__Your goal__
This exercise asks for every line of the material that includes the word "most".

======== Data to use ========

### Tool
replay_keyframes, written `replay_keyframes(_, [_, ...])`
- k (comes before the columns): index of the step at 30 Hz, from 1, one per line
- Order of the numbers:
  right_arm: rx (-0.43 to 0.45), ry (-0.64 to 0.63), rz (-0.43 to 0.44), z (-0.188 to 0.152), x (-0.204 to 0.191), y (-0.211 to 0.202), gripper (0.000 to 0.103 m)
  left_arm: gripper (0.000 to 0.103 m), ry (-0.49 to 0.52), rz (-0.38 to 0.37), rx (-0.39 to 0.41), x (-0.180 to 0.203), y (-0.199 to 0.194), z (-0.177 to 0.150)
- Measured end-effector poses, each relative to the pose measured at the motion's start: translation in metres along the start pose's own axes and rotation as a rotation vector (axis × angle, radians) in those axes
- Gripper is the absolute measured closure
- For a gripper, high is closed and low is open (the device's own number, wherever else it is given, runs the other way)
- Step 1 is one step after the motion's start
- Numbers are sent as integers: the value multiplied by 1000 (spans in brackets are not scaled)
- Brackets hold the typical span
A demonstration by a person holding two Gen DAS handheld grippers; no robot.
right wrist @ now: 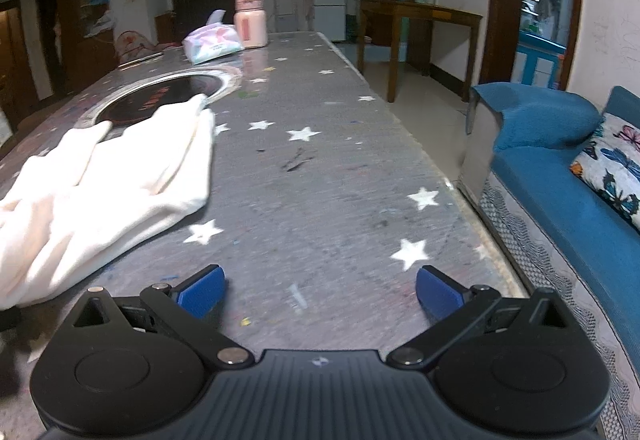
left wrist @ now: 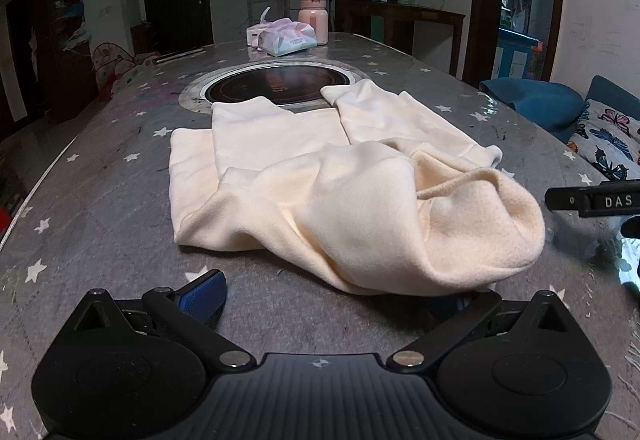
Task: Fold clothes
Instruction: 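Move both grippers toward the crumpled cream sweatshirt on the table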
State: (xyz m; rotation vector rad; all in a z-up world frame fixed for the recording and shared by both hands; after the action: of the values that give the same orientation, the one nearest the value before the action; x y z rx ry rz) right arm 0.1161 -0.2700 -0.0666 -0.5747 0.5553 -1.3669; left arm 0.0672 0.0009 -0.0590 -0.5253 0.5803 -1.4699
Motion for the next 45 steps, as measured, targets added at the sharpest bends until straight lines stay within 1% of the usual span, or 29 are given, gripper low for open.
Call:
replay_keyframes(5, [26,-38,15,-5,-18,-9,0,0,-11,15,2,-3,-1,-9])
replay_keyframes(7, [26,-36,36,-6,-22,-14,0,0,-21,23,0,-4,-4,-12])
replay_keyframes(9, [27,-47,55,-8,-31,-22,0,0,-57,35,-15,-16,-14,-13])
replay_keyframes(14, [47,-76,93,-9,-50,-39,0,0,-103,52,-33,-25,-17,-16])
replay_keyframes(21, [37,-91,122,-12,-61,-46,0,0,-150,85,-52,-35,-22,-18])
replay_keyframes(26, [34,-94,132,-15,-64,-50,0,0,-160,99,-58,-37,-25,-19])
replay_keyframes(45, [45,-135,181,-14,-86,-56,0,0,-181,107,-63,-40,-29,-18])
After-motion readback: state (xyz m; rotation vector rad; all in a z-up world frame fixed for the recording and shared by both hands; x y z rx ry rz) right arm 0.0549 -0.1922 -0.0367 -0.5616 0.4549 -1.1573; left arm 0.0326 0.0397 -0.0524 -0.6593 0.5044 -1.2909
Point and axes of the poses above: each gripper's, at about its wrist camera, not at the fingertips, and y roughly the way its jaws point, x to its right, z to its top, the point moved 9 cm from there along y, roughly the way its jaws point, and after that the axes turned 1 degree about z, right-handed, at the moved point
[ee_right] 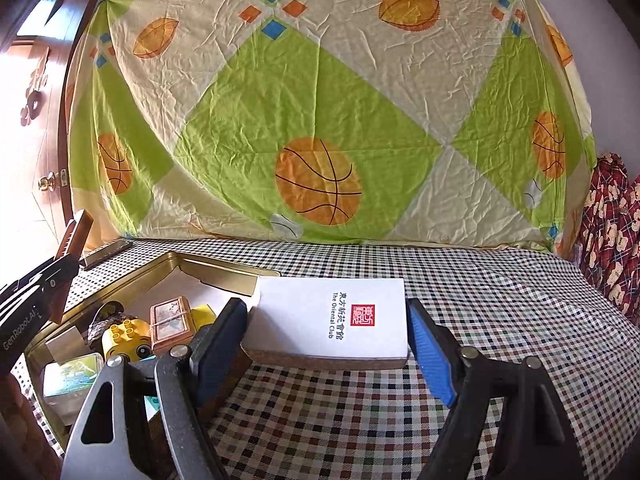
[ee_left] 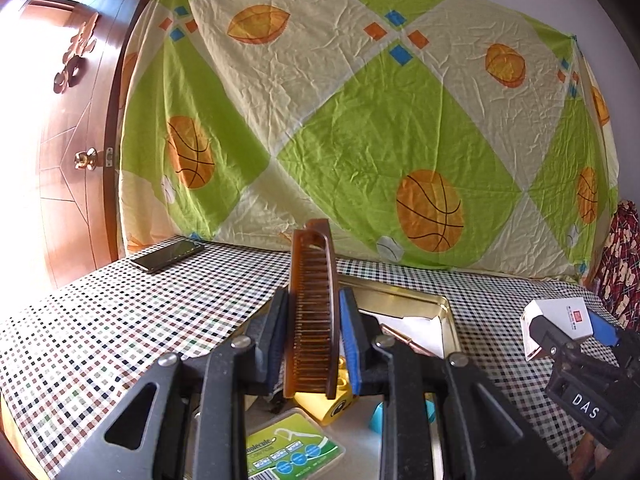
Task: Organize rigid objects
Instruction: 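Move brown comb over tray with left tool while right tool brings white box over tray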
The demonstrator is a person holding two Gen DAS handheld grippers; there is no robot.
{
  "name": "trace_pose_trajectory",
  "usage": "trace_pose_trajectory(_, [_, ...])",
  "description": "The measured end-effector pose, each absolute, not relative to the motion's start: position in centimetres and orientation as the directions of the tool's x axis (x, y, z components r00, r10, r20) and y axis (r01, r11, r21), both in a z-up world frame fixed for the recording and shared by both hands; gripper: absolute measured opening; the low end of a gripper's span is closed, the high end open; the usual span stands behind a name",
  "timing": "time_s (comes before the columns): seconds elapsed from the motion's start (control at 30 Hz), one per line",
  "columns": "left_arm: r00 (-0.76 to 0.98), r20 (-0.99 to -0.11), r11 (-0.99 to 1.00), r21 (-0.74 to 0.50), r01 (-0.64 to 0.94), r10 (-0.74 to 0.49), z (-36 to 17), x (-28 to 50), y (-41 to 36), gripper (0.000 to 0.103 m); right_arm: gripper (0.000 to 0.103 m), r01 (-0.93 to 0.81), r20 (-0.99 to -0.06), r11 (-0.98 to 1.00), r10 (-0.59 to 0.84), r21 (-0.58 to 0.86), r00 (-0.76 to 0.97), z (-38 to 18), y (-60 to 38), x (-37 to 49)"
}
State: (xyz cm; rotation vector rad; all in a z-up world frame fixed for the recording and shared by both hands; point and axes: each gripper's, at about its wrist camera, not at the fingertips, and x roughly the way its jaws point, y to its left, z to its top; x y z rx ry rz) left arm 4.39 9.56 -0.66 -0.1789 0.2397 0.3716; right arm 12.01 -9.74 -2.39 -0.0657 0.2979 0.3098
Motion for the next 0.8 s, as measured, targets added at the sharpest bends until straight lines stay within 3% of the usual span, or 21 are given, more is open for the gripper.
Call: trace_pose_trajectory(0.8, [0.891, -0.272, 0.901, -0.142, -0.41, 0.363, -0.6, 3.9, 11.8, 0.024, 0.081, -0.39, -0.28, 0.919, 0.363, -0.047, 0.889, -2.2, -7.0, 11.1])
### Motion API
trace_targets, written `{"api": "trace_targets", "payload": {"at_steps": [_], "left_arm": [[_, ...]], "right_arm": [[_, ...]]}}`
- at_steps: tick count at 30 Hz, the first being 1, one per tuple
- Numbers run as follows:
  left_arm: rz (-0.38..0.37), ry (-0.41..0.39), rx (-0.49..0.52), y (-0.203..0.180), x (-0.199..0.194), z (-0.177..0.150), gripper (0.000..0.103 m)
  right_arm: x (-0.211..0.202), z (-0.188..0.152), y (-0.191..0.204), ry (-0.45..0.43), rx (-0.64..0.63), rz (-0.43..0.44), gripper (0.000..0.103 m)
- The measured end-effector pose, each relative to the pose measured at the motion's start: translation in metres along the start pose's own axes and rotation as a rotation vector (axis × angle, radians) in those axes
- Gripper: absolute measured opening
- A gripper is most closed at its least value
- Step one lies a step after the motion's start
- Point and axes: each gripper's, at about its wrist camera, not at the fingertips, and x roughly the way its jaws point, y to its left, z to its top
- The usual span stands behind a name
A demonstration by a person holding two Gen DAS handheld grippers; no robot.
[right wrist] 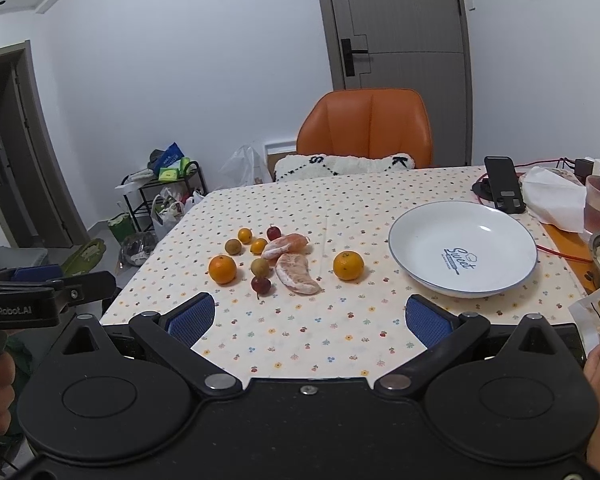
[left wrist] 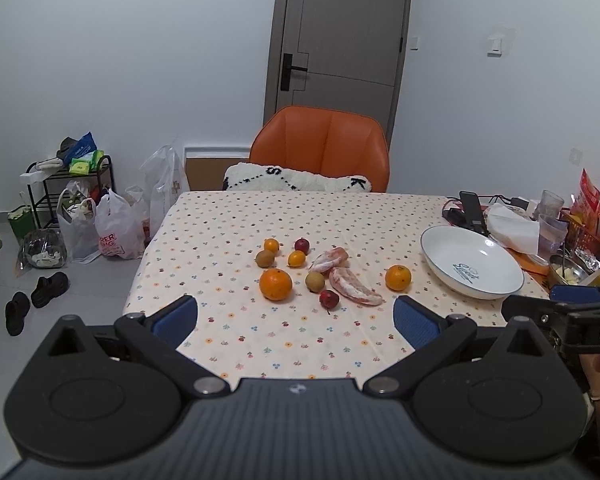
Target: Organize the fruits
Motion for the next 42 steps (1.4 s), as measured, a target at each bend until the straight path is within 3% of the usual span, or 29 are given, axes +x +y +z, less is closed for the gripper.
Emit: {"api": "trace_targets", "payload": {"at_steps": [9,20,31,37,42], "left_arm": [[-0.018,-0.013,-0.001,0.001,0.003,-0.005,0.103],[-0.023,-0.01,-0.039,0.002,0.046,-0.012,0.101],[-0.027,0.038,-0.045,-0.01,0.089,-0.008,0.085],[-0.033,0.077,-0.051,-0.016,0.113,-0.005,0.073],[-0.042,0.093,-0.048,-0.023,0.133,-0.002,0.068]], "right_arm": [[0.007,-0.005,-0.004,-0.002,-0.001,0.02,0.103],[0.045,-0.007,-0.021,0.005,0.0,0.064,0.1],[0.086,-0.002,-0.031,0.031,-0.009,0.106,0.089],[0.107,0.004,-0.046,0.056,0.039,0.112,0.08],[0.126,0.007,-0.056,0.076,0.067,0.112,0.078]]}}
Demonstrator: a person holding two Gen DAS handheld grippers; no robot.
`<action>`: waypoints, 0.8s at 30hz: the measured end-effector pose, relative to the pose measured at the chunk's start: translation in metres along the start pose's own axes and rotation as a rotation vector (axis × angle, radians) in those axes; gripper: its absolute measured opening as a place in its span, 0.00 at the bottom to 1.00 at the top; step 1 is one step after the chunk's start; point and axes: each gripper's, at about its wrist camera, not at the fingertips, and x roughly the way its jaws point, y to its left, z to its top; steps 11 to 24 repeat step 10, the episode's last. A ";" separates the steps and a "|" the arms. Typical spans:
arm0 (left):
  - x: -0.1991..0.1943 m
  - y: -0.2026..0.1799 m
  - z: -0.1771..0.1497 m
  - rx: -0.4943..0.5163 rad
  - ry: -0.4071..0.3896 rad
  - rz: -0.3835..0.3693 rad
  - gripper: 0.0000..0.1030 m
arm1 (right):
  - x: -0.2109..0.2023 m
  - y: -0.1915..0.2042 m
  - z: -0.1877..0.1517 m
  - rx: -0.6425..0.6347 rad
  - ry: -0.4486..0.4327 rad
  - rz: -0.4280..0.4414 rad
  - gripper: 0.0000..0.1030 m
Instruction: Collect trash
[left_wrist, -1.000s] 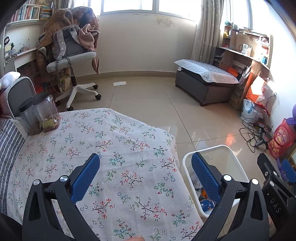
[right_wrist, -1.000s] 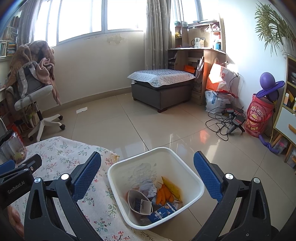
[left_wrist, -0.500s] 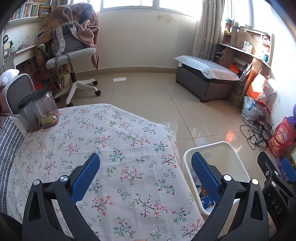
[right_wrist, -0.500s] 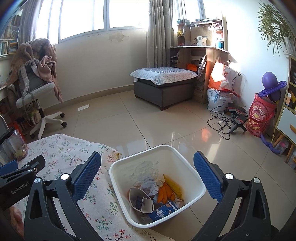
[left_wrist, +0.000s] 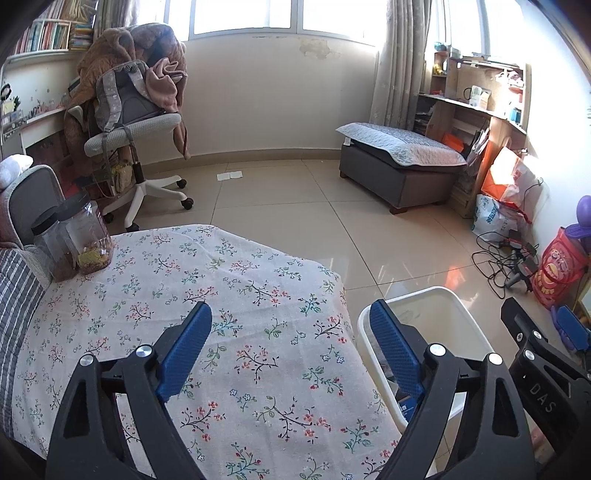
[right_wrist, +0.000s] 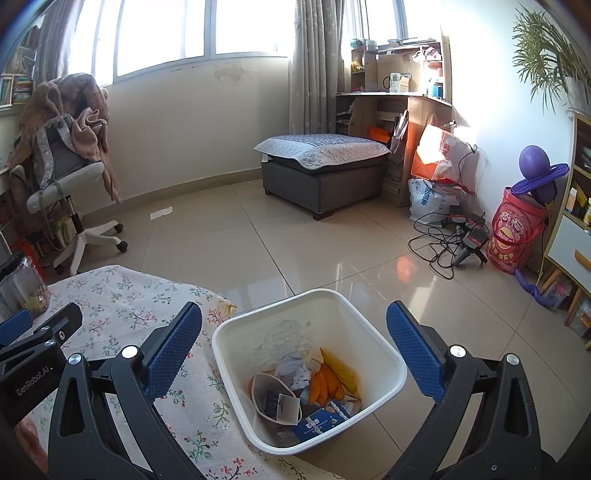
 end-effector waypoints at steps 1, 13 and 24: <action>0.000 -0.001 0.000 0.000 -0.001 0.000 0.83 | 0.000 -0.001 0.000 0.001 0.000 -0.002 0.93; -0.003 -0.002 0.002 -0.004 -0.009 0.015 0.94 | 0.001 -0.002 0.001 0.004 -0.001 -0.016 0.93; -0.003 -0.002 0.002 -0.004 -0.009 0.015 0.94 | 0.001 -0.002 0.001 0.004 -0.001 -0.016 0.93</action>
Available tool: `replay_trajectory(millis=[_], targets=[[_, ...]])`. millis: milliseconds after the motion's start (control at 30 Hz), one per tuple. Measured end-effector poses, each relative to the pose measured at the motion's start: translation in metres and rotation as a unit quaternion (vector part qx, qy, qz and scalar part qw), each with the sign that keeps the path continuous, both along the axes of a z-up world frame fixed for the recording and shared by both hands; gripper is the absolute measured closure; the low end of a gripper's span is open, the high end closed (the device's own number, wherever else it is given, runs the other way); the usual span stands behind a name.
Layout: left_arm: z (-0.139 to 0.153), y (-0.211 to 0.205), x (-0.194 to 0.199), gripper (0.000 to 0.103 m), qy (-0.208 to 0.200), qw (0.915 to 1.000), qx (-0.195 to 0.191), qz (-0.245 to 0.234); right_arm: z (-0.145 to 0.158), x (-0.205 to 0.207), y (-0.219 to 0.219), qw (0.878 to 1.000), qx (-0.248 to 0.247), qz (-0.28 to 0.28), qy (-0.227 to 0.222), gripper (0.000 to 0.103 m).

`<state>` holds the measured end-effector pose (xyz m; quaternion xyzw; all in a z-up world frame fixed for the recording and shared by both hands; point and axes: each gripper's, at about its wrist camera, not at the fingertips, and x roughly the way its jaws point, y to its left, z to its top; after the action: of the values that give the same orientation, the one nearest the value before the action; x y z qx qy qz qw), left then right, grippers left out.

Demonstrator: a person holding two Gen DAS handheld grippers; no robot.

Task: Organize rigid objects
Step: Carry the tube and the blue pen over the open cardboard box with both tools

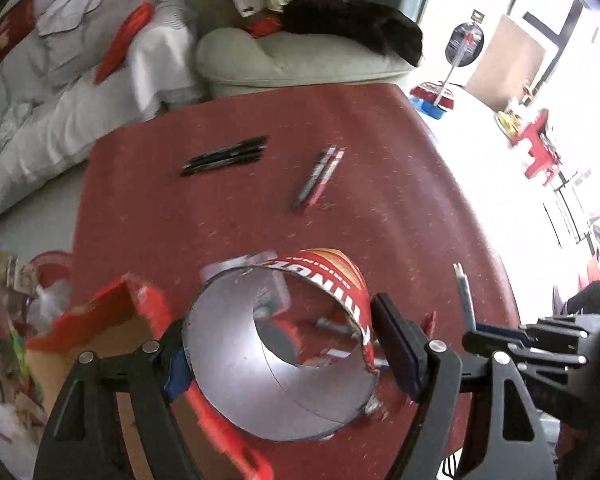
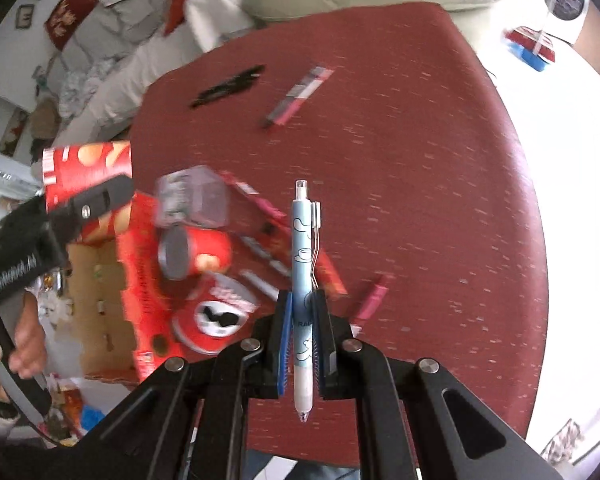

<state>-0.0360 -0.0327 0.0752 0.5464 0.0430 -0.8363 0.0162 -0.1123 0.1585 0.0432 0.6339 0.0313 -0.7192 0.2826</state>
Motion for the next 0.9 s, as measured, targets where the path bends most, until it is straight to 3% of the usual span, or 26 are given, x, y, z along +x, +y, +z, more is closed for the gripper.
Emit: replay_trajectory(millis=[367, 633, 900], targets=[[0.002, -0.085, 0.059, 0.022, -0.004, 0.9956, -0.019, 0.092, 0.014, 0.04, -0.103, 0.995, -0.007, 0.098, 0.004, 0.092], [-0.005, -0.131, 0.085, 0.022, -0.015, 0.9868, -0.026, 0.159, 0.015, 0.059, -0.149, 0.989, -0.004, 0.148, 0.005, 0.092], [-0.014, -0.156, 0.102, 0.022, -0.03, 0.9798, -0.026, 0.196, 0.018, 0.074, -0.186, 0.983, -0.01, 0.183, 0.004, 0.092]])
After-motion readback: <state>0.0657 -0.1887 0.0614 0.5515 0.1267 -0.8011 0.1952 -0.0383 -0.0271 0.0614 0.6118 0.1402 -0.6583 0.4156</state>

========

__Solved problem__
- A gripper is most closed at its least value
Motion for the next 0.9 s, as measured, targets where the path bends most, until it is straight to 3% of the usual span, or 26 are given, x, y, z along +x, +y, +z, more is closed for the gripper.

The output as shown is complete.